IMF paper on how to better manage commodity price cycles

Fund study shows that flexible exchange rate regimes help shield commodity-exporting countries from sudden declines in commodity prices

Exchange rate flexibility can act as a powerful shock absorber for commodity-exporting countries facing volatile terms of trade, according to an International Monetary Fund paper, published on Monday.

Gustavo Adler and Sebastián Sosa, the paper's authors, use data from a sample of 64 emerging and large commodity-exporting advanced economies between 1970 and 2010 to examine the history of commodity price busts and the role of policies in mitigating or amplifying their economic impact. The authors note that while commodity-exporting countries have significantly benefited from the commodity price boom of recent years, uncertainty about the global economic prospects has raised questions about their vulnerability to a sharp fall in commodity prices.
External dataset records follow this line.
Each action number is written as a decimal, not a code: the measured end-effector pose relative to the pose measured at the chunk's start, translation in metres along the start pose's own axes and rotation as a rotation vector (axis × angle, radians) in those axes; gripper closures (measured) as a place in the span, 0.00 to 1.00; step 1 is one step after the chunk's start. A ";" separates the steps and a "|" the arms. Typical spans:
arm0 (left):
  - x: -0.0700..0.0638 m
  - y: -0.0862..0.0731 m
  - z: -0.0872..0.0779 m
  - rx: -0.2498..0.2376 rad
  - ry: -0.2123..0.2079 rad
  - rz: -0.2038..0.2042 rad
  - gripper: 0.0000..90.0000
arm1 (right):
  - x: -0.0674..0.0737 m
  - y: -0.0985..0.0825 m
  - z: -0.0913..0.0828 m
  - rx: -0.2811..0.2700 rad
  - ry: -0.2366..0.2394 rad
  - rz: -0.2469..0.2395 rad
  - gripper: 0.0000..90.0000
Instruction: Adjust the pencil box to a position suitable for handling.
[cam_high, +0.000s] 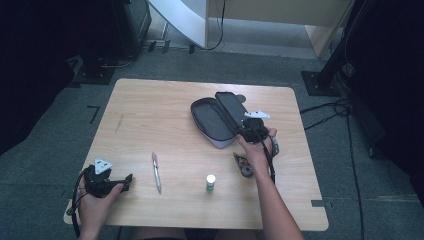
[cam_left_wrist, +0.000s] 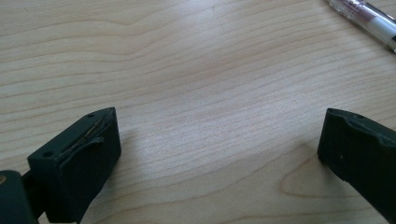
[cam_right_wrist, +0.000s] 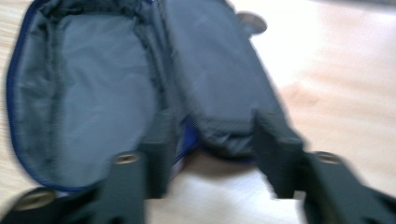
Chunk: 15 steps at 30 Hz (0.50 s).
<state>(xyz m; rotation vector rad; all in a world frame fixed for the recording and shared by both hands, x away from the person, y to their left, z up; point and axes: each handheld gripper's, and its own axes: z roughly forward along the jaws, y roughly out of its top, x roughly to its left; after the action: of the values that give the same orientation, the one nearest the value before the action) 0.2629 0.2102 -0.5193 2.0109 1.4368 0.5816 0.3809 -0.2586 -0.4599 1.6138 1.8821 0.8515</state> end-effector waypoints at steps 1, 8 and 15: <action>0.000 0.000 0.000 0.000 0.000 0.000 0.00 | 0.003 -0.001 0.001 0.016 -0.007 0.020 0.43; 0.000 0.000 0.000 0.000 0.000 -0.001 0.00 | 0.010 -0.008 0.012 0.096 -0.031 0.214 0.21; 0.000 0.000 0.000 0.000 0.000 0.000 0.00 | 0.016 -0.010 0.020 0.135 0.009 0.267 0.36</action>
<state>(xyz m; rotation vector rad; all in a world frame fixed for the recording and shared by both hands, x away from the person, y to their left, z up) 0.2629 0.2102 -0.5193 2.0108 1.4366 0.5815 0.3865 -0.2414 -0.4810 1.9801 1.7880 0.8537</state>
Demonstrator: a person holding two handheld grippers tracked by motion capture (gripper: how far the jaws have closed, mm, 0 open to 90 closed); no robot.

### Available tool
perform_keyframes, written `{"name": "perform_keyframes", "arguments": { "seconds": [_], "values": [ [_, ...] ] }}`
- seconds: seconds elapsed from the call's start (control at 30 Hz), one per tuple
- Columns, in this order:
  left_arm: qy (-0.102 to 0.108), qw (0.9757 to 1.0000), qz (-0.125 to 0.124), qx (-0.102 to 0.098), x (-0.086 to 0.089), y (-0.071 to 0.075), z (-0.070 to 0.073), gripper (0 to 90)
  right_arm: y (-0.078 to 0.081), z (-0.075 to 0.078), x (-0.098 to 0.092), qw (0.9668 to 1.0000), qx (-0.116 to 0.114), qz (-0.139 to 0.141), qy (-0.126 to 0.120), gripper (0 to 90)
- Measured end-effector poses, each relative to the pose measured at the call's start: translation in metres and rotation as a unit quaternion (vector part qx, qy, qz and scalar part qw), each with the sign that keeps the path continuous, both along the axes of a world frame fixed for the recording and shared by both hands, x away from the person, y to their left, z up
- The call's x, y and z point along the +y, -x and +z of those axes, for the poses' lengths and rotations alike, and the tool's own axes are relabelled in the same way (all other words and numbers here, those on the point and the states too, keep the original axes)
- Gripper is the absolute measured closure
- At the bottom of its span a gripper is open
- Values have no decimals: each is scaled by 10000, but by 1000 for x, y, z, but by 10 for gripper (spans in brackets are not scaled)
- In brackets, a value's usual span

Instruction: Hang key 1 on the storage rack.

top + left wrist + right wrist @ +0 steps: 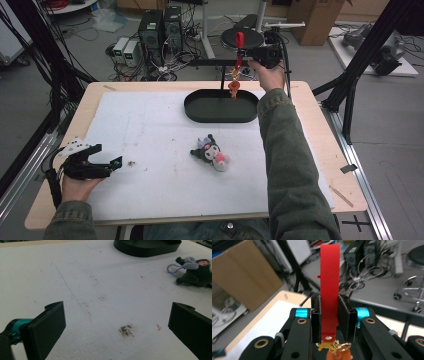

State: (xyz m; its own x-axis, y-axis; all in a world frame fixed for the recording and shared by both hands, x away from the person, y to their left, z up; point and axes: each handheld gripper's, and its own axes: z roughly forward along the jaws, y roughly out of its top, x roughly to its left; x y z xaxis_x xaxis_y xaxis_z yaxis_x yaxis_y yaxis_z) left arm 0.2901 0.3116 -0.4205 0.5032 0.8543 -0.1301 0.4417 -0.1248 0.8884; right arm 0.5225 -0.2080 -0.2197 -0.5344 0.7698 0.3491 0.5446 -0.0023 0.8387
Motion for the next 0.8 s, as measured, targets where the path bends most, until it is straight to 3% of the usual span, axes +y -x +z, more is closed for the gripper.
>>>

The results show that while commodity dependence is an important ingredient, a country's ultimate degree of vulnerability to commodity price shocks is, to a great extent, determined by the flexibility and quality of its policy framework. Policies in the run-up to sharp terms-of-trade drops – especially when those are preceded by booms – play a particularly important role, they say. Limited exchange rate flexibility, a weak external position, and loose fiscal policy tend to amplify the negative effects of these shocks on domestic output.